Experiential Learning = Real Team Building

There is a very wide range of activities that people refer to as “team building” these days. Nearly everything that is done in a group is referred to as team building—even things like going to a ball game together. However, this is incorrect. And because so many things are categorized as such, you’ll see some people push back and question the need or relevance of “team building.”

First, selecting the right activity is key. “You must tie team activities to real work-related skills,” says Cynthia Shon, president of Corporate Games, Inc., which designs and implements corporate team building events. “When people don’t see that relevance, they don’t understand the value of participating.

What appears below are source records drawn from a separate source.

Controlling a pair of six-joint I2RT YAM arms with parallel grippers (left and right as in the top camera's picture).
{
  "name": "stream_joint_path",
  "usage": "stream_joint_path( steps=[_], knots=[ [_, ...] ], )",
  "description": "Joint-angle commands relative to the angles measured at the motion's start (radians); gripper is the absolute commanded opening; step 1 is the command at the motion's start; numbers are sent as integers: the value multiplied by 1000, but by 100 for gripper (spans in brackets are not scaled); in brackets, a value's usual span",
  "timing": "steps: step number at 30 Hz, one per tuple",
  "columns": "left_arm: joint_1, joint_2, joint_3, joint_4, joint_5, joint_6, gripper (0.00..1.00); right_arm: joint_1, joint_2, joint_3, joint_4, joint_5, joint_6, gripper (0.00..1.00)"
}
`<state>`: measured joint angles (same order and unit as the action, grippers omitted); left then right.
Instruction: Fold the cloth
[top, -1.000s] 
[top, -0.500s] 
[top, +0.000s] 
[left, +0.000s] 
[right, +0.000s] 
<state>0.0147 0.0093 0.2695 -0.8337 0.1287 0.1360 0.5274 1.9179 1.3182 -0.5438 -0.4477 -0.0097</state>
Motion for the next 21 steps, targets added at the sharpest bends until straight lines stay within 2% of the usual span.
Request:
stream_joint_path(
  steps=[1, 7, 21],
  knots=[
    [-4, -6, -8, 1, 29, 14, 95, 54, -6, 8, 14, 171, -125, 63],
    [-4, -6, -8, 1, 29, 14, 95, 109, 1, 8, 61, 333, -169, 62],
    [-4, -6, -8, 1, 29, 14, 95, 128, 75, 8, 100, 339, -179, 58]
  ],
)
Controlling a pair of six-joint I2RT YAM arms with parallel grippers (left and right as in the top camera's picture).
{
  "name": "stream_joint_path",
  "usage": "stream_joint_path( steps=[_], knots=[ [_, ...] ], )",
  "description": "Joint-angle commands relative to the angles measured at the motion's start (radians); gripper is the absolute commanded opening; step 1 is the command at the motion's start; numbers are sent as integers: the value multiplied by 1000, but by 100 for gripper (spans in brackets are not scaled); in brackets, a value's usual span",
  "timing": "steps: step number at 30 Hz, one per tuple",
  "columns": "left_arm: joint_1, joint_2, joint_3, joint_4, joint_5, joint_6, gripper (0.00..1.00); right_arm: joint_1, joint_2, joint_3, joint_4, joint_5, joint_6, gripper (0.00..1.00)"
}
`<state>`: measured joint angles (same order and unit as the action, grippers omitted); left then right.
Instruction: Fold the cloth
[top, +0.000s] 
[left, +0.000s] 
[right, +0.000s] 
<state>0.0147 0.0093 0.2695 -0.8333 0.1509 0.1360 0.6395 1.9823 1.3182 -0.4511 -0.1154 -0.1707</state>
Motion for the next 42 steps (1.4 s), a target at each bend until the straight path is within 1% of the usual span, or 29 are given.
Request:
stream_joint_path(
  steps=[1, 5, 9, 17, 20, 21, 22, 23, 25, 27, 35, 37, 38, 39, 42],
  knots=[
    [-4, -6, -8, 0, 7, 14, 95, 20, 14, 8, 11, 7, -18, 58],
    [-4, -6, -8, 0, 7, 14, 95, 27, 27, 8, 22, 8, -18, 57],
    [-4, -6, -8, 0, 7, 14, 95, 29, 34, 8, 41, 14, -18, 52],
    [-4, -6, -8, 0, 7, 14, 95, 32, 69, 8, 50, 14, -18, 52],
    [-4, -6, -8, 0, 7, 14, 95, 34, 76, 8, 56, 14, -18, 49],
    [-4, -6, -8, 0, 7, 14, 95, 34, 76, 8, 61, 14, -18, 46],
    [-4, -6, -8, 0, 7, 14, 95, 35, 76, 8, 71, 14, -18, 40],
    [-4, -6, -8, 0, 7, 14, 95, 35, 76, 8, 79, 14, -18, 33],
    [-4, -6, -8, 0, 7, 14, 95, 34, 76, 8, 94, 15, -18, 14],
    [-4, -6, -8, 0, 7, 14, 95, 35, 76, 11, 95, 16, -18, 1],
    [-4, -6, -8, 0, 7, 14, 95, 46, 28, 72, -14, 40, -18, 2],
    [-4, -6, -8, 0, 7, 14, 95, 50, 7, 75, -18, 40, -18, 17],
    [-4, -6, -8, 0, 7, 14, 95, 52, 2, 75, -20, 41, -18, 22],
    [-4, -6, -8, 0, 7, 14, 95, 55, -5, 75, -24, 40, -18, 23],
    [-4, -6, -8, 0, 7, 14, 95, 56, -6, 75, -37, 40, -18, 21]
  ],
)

When you make the connection to work situations, participants realize the exercises can impact workplace issues and skills. They can even discover something about themselves. It’s not always easy to be a team player. We’re often in front of a computer or phone all day, not dealing with people face to face. We’re losing important people skills. That’s just one reason why team interaction is so important.”

What is Experiential Learning? Not experimental, but experiential. This is an interactive exercise that allows the participants to learn by “experiencing” –as opposed to passive learning like reading or listening to a lecture. This is exactly what the best team building activities do. They are fun, but they are also business simulations. For example, the Corporate Games Building Bridges event is a team challenge that requires participants to practice the skills they need at work in order to succeed. This includes: 1) Brainstorming, 2) Collaboration, 3) Group consensus building, 4) Communicating with the customer, 5) Execution of a plan to meet a specific deadline, 6) Adjusting to change, 7) Quality of product, 8) Relationship building, and more. In other words, they practice and experience these skills and learn by doing.